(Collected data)

________

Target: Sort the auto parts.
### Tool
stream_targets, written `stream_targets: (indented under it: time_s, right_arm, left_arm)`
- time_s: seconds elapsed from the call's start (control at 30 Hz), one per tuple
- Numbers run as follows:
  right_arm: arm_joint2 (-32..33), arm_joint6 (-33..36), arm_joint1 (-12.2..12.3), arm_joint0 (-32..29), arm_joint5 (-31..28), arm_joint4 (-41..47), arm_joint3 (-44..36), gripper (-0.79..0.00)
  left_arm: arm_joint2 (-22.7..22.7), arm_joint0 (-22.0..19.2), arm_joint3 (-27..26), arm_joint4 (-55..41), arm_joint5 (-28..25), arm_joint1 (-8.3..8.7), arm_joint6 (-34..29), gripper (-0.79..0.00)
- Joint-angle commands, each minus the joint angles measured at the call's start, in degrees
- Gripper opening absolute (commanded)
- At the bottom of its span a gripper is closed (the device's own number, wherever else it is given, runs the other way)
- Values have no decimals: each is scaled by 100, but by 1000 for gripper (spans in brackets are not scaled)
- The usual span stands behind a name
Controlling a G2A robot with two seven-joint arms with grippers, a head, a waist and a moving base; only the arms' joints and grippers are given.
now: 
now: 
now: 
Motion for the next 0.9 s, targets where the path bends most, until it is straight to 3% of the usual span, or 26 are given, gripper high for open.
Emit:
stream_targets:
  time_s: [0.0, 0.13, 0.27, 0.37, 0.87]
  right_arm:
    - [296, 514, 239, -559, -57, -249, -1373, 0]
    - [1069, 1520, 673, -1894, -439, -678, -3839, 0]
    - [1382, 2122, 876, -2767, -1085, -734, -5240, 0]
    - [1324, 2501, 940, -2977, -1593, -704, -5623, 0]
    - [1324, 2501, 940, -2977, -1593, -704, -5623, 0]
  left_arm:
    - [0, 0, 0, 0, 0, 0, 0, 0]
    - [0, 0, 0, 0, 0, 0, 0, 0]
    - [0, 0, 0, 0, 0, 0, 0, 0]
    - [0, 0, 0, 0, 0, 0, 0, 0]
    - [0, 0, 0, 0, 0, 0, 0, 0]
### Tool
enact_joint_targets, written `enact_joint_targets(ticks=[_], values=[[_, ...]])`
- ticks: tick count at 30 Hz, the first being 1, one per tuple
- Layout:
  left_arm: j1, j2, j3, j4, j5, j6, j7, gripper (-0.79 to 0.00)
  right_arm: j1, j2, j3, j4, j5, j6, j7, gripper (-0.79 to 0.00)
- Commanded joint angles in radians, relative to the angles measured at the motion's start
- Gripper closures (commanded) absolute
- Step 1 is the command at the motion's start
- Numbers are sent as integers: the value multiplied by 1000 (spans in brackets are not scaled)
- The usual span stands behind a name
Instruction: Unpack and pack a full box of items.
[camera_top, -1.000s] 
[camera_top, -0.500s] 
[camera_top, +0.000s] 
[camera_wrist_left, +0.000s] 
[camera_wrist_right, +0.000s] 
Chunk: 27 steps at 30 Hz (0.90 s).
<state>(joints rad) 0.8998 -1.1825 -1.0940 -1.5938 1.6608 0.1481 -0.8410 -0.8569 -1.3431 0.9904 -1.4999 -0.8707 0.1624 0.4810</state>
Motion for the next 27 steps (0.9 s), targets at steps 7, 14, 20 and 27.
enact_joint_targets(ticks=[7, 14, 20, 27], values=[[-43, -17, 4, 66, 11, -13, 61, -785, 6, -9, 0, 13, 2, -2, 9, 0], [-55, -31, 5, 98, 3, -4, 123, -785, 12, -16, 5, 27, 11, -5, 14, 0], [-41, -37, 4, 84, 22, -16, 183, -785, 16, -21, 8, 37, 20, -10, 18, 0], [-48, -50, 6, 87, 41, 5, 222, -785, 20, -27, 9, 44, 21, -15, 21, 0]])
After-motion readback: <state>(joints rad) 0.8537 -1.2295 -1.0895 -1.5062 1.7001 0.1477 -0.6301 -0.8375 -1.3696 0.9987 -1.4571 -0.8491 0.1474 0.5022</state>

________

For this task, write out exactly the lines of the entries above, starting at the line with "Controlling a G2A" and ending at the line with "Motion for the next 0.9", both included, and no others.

■ **Task solution**:
Controlling a G2A robot with two seven-joint arms with grippers, a head, a waist and a moving base; only the arms' joints and grippers are given.
now: 
now: 
now: 
Motion for the next 0.9 s, targets where the path bends most, until it is straight to 3% of the usual span, or 26 are given, gripper high for open.

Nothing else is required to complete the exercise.